Objective: This study aims to elucidate the regulatory effect of long non-coding RNA (lncRNA) FAL1 on the tumorigenesis of oral squamous cell carcinoma (OSCC), and to explore its underlying mechanism.
Materials and methods: Quantitative Real Time-Polymerase Chain Reaction (qRT-PCR) was performed to detect the expression levels of lncRNA FAL1, microRNA-761 and CRKL in 20 pairs of OSCC tissues and adjacent normal oral tissues. Meanwhile, their expressions in OSCC cell lines were also determined by qRT-PCR. The protein expression of CRKL in OSCC tissues was detected by Western blot. The cell counting kit-8 (CCK-8) assay was performed to access the proliferation of SCC25 and HN4 cells transfected with si-FAL1. The binding conditions between lncRNA FAL1 with microRNA-761, and microRNA-761 with CRKL were tested by the Dual-Luciferase reporter gene assay. Gain-of-function experiments were conducted to determine the proliferation of OSCC cells co-transfected with si-FAL1 and microRNA-761 inhibitor. Furthermore, the proliferative potential of OSCC cells was evaluated after co-transfection of si-FAL1 and CRKL overexpression plasmid.

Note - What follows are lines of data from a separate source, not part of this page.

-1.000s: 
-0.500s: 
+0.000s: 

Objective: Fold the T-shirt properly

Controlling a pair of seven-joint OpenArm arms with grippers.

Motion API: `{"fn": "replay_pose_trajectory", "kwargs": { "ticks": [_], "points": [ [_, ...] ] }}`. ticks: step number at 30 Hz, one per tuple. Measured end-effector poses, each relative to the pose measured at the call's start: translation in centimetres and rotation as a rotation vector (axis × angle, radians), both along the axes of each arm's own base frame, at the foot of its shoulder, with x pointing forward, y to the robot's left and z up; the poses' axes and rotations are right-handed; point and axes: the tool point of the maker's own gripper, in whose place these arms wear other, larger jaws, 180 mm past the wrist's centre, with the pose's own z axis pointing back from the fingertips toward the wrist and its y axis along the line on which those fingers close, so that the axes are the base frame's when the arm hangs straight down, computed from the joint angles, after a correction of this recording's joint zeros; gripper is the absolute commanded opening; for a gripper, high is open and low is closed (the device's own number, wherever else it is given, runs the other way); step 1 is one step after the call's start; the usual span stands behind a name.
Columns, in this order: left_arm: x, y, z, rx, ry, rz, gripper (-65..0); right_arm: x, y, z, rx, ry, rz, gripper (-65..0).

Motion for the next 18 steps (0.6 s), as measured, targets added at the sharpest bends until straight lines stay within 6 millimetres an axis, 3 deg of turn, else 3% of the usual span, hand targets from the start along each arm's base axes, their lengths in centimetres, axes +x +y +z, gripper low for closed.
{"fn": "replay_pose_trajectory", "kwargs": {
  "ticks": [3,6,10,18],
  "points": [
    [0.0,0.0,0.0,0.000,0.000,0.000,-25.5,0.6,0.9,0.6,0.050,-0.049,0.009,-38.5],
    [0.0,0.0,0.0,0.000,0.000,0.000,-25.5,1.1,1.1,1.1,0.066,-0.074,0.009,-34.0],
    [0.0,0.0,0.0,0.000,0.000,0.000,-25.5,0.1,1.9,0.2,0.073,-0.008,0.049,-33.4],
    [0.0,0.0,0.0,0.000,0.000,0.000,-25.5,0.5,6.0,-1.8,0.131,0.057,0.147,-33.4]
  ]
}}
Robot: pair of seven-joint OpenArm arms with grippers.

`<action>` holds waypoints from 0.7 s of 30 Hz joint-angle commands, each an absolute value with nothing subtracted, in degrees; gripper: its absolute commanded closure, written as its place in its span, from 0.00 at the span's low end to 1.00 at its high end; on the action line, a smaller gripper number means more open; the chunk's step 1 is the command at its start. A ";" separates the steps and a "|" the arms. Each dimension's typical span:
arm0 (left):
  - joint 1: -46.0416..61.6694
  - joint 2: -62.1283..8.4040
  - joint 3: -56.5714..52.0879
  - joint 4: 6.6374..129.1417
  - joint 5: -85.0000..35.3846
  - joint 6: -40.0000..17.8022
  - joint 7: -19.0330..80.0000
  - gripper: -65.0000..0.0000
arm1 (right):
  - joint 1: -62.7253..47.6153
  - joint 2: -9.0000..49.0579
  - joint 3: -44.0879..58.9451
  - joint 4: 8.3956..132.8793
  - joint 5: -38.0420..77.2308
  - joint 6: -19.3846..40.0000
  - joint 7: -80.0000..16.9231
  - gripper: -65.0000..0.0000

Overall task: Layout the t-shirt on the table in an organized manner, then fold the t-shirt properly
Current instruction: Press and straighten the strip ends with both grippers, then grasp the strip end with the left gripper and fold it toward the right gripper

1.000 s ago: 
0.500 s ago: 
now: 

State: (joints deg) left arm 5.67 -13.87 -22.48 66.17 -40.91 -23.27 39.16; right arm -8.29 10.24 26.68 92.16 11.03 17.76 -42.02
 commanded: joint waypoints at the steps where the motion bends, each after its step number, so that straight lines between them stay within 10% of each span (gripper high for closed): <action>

Results: LncRNA FAL1 was highly expressed in OSCC tissues and cell lines. The proliferative capacity of OSCC cells was significantly inhibited by lncRNA FAL1 knockdown. The mRNA expression of microRNA-761 was lowly expressed in OSCC tissues and cell lines. Dual-Luciferase reporter gene assay showed that lncRNA FAL1 directly bound to microRNA-761. Meanwhile, microRNA-761 expression was negatively regulated by FAL1. CRKL was verified as the target gene of microRNA-761. Both the mRNA and protein levels of CRKL were remarkably upregulated in OSCC tissues and cell lines. CRKL expression was found to be negatively regulated by microRNA-761 in OSCC cells. Lowly expressed microRNA-761 reversed the inhibitory effect of lncRNA FAL1 knockdown on the proliferative potential of OSCC cells. In addition, the overexpression of CRKL reversed the inhibitory effect of lncRNA FAL1 down-regulation on the proliferative potential of OSCC cells as well.
Conclusions: LncRNA FAL1 is highly expressed in OSCC. Moreover, it promotes the development of OSCC by regulating CRKL expression as a sponge of microRNA-761.